Auch Julia Jirmann vom Netzwerk Steuergerechtigkeit warf der bayerischen Landesregierung vor, die Realität falsch darzustellen. "Ein selbst bewohntes Familienheim ist von der Erbschaftsteuer ohnehin ausgenommen", betonte sie. Außerdem erbten nur fünf Prozent der Menschen in Bayern überhaupt so viel, dass sie Erbschaftsteuer zahlen müssten. "Die Steuer zahlt also nicht der breite Mittelstand, sondern in der Regel die Oberschicht", fügte sie hinzu.

In der Diskussion spielt auch das Jahressteuergesetz 2022 eine Rolle. Es soll eine Vorgabe des Bundesverfassungsgerichts umsetzen, wonach der Immobilienwert künftig für steuerliche Zwecke möglichst nahe am Verkaufswert veranschlagt werden muss. Dieser stieg zuletzt stark.

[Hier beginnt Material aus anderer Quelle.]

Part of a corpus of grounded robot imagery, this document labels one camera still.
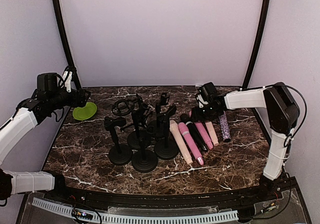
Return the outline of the beige microphone round head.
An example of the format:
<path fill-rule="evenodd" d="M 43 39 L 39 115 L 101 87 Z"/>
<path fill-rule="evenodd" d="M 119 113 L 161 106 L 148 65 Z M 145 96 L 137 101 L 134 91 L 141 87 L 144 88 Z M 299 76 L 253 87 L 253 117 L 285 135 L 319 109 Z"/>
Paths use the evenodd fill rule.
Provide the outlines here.
<path fill-rule="evenodd" d="M 217 134 L 216 134 L 216 131 L 214 129 L 214 126 L 212 124 L 211 121 L 207 121 L 205 122 L 205 126 L 206 126 L 206 129 L 208 131 L 208 134 L 211 138 L 211 141 L 213 143 L 214 146 L 218 146 L 219 145 L 219 140 L 218 140 L 218 137 L 217 137 Z"/>

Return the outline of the pink microphone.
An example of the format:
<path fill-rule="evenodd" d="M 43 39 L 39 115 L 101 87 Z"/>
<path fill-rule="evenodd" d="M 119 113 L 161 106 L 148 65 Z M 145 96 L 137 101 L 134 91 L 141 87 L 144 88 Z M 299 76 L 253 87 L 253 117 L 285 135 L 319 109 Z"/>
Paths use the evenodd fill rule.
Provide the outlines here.
<path fill-rule="evenodd" d="M 204 165 L 203 156 L 202 156 L 201 152 L 199 151 L 195 141 L 193 140 L 187 125 L 183 122 L 180 122 L 178 124 L 178 128 L 179 128 L 179 131 L 180 131 L 181 135 L 183 136 L 184 140 L 186 141 L 193 157 L 201 166 L 203 166 Z"/>
<path fill-rule="evenodd" d="M 213 148 L 213 144 L 212 144 L 212 141 L 211 141 L 206 129 L 204 128 L 203 124 L 201 122 L 194 122 L 194 123 L 195 123 L 195 126 L 197 127 L 200 135 L 202 136 L 208 150 L 211 150 Z"/>

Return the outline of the purple rhinestone microphone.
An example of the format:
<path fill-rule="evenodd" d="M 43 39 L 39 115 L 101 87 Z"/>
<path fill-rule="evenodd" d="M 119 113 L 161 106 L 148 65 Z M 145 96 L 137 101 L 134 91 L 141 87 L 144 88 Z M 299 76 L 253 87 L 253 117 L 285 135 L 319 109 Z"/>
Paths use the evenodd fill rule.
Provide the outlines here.
<path fill-rule="evenodd" d="M 221 133 L 222 133 L 222 139 L 224 142 L 229 142 L 231 140 L 231 135 L 230 135 L 230 129 L 229 129 L 226 113 L 224 112 L 218 118 L 219 118 Z"/>

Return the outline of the black toy microphone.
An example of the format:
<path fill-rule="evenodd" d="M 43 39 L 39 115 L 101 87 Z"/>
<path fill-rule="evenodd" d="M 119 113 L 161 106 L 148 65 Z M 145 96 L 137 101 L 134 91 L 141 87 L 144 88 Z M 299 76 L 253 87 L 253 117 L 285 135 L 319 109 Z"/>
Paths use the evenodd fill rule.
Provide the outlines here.
<path fill-rule="evenodd" d="M 189 117 L 188 114 L 183 113 L 180 115 L 180 120 L 186 124 L 188 127 L 189 133 L 191 137 L 193 138 L 194 142 L 196 143 L 197 147 L 202 151 L 202 152 L 207 152 L 208 148 L 200 135 L 196 125 L 194 122 L 191 121 L 191 118 Z"/>

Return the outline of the tall beige microphone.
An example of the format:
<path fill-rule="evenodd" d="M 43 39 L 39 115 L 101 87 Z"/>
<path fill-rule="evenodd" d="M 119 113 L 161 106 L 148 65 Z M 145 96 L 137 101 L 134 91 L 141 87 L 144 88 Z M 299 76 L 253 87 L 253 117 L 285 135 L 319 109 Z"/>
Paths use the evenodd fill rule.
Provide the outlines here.
<path fill-rule="evenodd" d="M 176 141 L 176 144 L 177 144 L 185 162 L 188 165 L 191 165 L 193 163 L 192 157 L 191 157 L 189 150 L 185 144 L 185 141 L 180 133 L 179 126 L 176 121 L 170 120 L 169 130 L 172 133 L 174 140 Z"/>

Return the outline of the black tripod mic stand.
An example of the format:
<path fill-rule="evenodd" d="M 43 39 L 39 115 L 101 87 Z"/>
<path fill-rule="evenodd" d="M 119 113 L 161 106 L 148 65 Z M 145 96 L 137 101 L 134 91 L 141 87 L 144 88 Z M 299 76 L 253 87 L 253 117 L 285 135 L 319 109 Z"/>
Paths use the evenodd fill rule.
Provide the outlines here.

Die Forderung nach Verlagerung der Regelungskompetenz für die Erbschaft- und Schenkungsteuer auf die Bundesländer wiederum begründete die bayerische Regierung mit großen regionalen Unterschieden bei den Grundstücks- und Immobilienpreisen. So sei gerade Bayern "als attraktiver Standort" von  hohen Preisen betroffen. Die derartige bundeseinheitliche Ausgestaltung der Freibeträge und Steuersätze trage den Unterschieden aber keine Rechnung.